Vorhandene Qualifikation der Mitarbeiter
Python ist vor allem Software-Entwicklern bzw. Informatikern ein Begriff. Im statistischen Bereich ist die Sprache relativ neu und wird noch nicht umfänglich an den Universitäten gelehrt. Durch den großen Erfolg und die vergleichsweise einfache Syntax verbreiten sich Python-Kenntnisse aber relativ schnell, jedenfalls unter programmieraffinen Anwendern. Für alle anderen kann die Skriptsprache gerade im Vergleich zu Klickoberflächen eine größere Hürde darstellen.
Stabilität/Innovativität
Die Programmiersprache Python wird seit mehr als 25 Jahren im professionellen Bereich eingesetzt und stetig weiterentwickelt. Gleichzeitig hängt die Stabilität natürlich auch von der Qualität der eingesetzten Pakete ab, welche durchaus unterschiedlich sein kann. Gerade die gängigen Data Science-Pakete weisen jedoch durchweg eine hohe Stabilität auf und sind auch stärker konsolidiert als beispielsweise bei R. Neue Verfahren werden ständig mit eingebunden. Dies gilt besonders für Verfahren aus den Bereichen Deep Learning / Machine Learning. Bei statistischen Verfahren hinkt Python des öfteren hinterher, diese werden häufig direkt in R veröffentlicht.

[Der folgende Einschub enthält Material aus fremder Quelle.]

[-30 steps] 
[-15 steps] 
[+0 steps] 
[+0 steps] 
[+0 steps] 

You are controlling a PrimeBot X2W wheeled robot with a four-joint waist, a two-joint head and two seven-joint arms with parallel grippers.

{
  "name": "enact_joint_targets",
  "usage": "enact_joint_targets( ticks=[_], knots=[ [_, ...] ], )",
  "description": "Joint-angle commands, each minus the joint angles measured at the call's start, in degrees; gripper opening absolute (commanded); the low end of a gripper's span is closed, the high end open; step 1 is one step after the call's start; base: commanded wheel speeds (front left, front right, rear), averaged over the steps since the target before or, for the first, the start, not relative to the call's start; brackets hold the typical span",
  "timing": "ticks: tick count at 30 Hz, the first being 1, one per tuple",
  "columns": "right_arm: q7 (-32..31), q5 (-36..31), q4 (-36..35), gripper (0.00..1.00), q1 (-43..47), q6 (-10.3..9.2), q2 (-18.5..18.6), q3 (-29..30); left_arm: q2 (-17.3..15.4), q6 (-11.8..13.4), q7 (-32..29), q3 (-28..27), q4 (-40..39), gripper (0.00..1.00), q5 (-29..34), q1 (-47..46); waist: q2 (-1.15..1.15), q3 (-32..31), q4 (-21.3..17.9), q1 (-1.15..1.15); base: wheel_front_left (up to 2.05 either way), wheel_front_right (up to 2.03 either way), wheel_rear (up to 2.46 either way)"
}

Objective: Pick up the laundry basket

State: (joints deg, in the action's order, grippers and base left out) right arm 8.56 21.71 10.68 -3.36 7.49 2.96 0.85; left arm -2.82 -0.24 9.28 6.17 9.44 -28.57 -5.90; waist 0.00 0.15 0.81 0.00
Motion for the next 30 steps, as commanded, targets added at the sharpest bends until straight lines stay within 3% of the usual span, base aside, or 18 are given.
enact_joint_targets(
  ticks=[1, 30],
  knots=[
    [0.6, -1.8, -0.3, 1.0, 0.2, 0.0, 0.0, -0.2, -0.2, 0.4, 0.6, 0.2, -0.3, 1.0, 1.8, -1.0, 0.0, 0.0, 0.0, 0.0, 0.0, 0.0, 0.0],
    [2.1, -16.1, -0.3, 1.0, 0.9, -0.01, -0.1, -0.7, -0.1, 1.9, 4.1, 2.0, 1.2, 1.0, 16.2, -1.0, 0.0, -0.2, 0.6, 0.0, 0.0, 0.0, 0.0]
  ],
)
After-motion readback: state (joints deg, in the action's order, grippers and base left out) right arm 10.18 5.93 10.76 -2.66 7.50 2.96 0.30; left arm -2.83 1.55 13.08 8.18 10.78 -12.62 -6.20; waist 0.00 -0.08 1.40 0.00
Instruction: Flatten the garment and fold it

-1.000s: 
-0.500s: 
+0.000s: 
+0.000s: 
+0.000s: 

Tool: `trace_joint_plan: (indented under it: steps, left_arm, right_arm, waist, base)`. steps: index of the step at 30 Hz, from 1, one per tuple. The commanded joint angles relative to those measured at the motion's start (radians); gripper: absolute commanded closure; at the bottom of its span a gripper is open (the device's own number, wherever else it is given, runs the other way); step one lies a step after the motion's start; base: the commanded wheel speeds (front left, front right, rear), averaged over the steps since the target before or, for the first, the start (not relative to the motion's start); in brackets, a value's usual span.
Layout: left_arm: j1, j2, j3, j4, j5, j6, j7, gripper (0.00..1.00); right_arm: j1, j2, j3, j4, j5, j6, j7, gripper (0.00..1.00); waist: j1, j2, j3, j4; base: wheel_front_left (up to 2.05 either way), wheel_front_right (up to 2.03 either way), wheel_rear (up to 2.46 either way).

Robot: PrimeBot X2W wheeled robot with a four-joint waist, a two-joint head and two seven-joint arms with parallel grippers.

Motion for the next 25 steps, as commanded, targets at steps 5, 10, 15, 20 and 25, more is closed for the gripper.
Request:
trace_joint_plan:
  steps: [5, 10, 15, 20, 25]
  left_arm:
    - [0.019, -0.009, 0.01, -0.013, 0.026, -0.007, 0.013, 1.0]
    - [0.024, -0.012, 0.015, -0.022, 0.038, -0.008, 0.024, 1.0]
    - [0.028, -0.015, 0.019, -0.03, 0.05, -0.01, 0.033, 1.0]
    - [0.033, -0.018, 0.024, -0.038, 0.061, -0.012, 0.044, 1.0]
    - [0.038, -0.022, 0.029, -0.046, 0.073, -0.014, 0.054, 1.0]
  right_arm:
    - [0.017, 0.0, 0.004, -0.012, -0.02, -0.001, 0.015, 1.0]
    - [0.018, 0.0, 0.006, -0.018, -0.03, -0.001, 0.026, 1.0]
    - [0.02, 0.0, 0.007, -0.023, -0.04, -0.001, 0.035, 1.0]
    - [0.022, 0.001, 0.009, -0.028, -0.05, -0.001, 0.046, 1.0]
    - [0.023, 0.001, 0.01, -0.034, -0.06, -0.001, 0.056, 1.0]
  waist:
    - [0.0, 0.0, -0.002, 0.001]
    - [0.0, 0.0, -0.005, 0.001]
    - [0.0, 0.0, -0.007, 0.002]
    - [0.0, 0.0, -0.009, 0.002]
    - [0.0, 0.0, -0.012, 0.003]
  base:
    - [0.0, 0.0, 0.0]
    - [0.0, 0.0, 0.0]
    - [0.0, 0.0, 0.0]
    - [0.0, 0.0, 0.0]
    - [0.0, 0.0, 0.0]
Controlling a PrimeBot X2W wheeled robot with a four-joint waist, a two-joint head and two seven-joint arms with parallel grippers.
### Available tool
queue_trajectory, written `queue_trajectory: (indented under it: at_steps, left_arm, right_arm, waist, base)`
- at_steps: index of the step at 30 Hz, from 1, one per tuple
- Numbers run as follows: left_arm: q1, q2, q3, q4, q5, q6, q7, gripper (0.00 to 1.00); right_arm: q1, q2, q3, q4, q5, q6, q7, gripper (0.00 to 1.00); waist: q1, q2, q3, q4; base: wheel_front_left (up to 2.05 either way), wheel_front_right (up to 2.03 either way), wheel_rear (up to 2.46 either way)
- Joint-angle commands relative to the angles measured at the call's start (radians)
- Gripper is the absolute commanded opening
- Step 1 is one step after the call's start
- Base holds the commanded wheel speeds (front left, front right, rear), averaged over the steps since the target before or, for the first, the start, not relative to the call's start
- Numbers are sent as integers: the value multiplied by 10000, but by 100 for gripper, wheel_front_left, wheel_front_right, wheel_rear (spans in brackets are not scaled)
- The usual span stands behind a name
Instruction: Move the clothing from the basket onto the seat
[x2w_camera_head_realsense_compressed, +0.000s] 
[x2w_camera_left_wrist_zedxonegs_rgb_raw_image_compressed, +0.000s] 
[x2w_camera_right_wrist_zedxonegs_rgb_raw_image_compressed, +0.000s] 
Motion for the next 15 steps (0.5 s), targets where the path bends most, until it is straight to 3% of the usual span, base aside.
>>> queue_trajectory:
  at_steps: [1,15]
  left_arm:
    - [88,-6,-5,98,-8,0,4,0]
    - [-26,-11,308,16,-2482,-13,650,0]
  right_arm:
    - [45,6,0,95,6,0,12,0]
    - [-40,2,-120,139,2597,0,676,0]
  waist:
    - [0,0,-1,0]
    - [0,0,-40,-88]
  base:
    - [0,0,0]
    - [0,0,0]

Python ist in den Bereichen Big Data, Statistik, Predicte Analytics, Machine Learning und Data Science extrem stark am Wachsen und gehört zu den am stärksten genutzten Skriptsprachen in diesen Feldern. Das liegt vor allem an der extrem hohen Flexibilität und Vielseitigkeit, die die Sprache und das Universum an Paketen mit sich bringt. Zudem ist sie relativ leicht erlernbar, zukunftssicher und wird durch eine starke Community getragen. Lediglich bei stärkerem Fokus auf klassische statistische Verfahren sollte man sich bei der Anschaffung gut überlegen, ob nicht ein anderes Programm besser geeignet ist.
Python innerhalb von Jupyter Lab. Hier lassen sich Python Skripte mit zugehöriger Konsole ebenso öffnen wie andere Dateien.
Jupyter Lab bietet auch im Browser eine benutzerfreundliche Oberfläche für das Arbeiten mit Python.